26.5.06

Sentimentos verdadeiros

As pessoas mentem. Mas pior do que isso as pessoas mentem-se. Preferem conviver com o que não é, e a saberem. Um dia vêem-nos dizer que se descobriram. Às vezes é uma vocação, outras um vício. Houve um que deu em padre, outro mudou de sexo. Nesse dia julgam-se verdadeiros Funesta ilusão. Mudaram foi de mentira. Falando do passado, convencem-se de que era um equívoco.
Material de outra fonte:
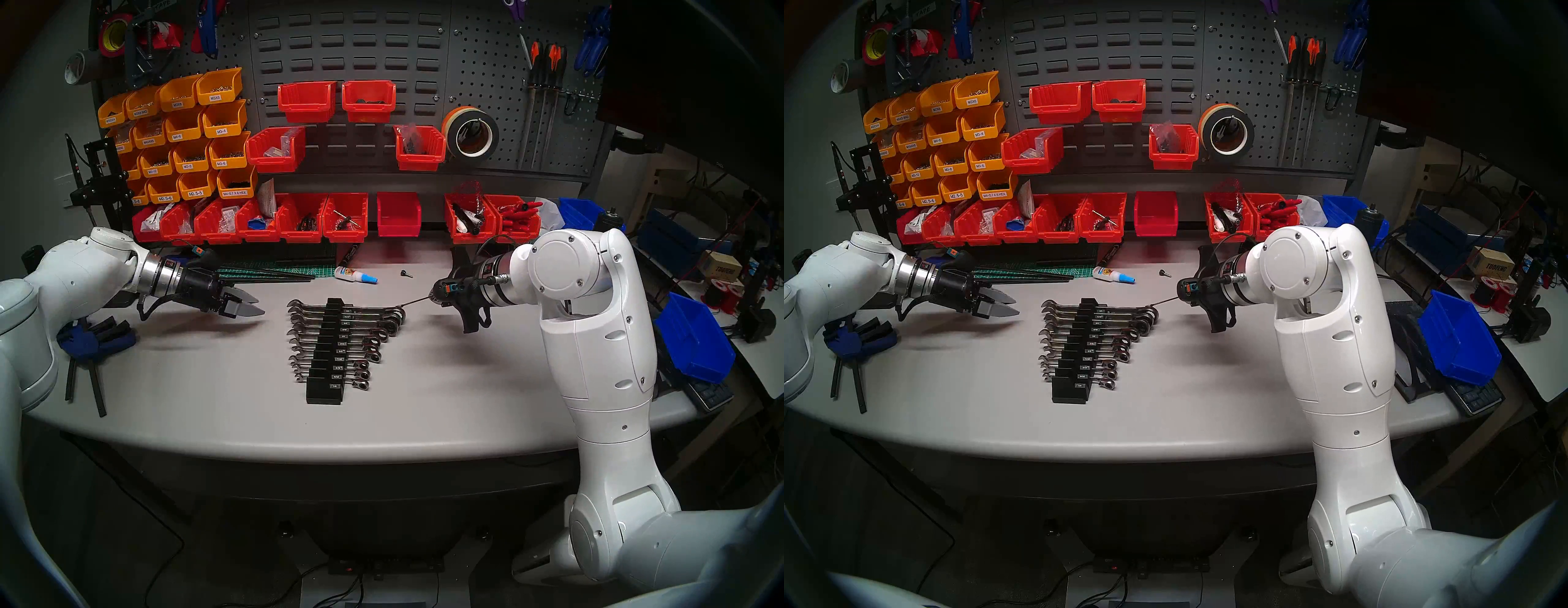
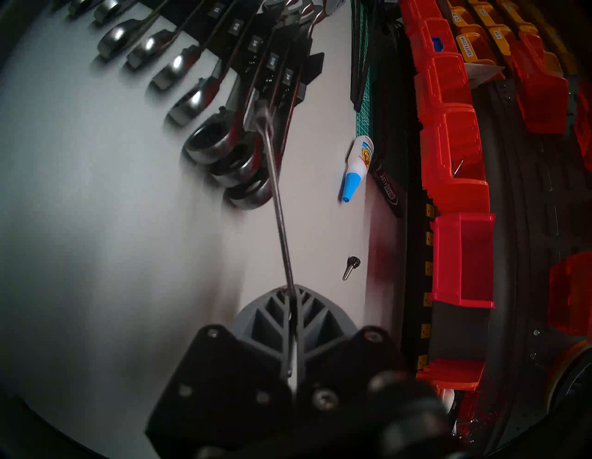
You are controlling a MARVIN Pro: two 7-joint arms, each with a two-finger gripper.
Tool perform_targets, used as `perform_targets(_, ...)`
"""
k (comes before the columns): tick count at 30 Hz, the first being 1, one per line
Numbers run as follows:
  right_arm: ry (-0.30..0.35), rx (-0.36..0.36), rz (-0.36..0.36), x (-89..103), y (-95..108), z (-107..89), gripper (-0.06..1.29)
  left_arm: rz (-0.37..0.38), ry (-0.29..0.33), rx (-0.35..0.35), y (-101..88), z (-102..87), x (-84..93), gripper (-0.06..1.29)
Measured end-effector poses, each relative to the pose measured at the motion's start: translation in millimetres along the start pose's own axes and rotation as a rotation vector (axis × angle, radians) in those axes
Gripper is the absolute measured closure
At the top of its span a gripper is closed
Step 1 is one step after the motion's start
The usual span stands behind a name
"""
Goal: Put the wrenches on the table into the correct slot in the case
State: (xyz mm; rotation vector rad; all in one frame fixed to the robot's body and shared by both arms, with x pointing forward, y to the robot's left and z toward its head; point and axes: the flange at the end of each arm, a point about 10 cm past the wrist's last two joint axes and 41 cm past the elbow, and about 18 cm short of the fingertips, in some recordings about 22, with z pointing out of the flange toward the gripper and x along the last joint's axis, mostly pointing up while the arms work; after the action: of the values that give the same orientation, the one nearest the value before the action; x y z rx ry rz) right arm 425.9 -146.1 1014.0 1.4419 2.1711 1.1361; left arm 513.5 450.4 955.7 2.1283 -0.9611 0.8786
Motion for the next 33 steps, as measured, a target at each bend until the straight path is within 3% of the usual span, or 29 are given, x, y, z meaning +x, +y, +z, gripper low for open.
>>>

Houve um que abjurou Deus, outro matou-se, afogando as lembranças, os remorsos a corroer-lhe as entranhas.

22.5.06

O registo dos pecados

«A minha estatura, as vestes talares, o uso do mesmo idioma fizeram-lhes crer que era eu o deus das aranhas, e desde então adoraram-me». Machado de Assis escreveu isto num conto a que chamou «A Sereníssima República». O personagem descobriu a linguagem aracneida, parte do modo fónico de os insectos se exprimirem. Acompanhado de um livro anotava tudo. Ante isso, as aranhas «cuidaram que o livro era o registo dos seus pecados e fortaleceram-se ainda mais na prática das virtudes».

11.5.06

O redondel da vida

Vestia-se de toureiro e plantava-se bêbado à esquina de uma taberna, fazendo vénias, como se por passos de capa, num volteio demencial de dentes ratados e barba por fazer. Um domingo foi colhido. Morreu na arena de uma vida encenada, a aldeia indiferente, recolhida à sombra de suas casas. Um automóvel, desgovernado, um estrondo, e terminara-lhe, enfim, a faena. O jornal dedicou-lhe duas linhas bocejantes. O touro imaginário, a cuja morte se dedicara antecipou-se-lhe, num momento de distracção. Um fio de sangue entranhou-se na cal da parede em que se esmagou. É tudo quanto resta.

7.5.06

Cálculo de densidades

Eu não sou a voz passiva de mim próprio, mas um ser condicional. O fictício não é o que se vê, é precisamente o que não se adivinha. O mais é pura aparência. Claro que existe uma substância, densa, pesada. Para muitos isso seria a vida.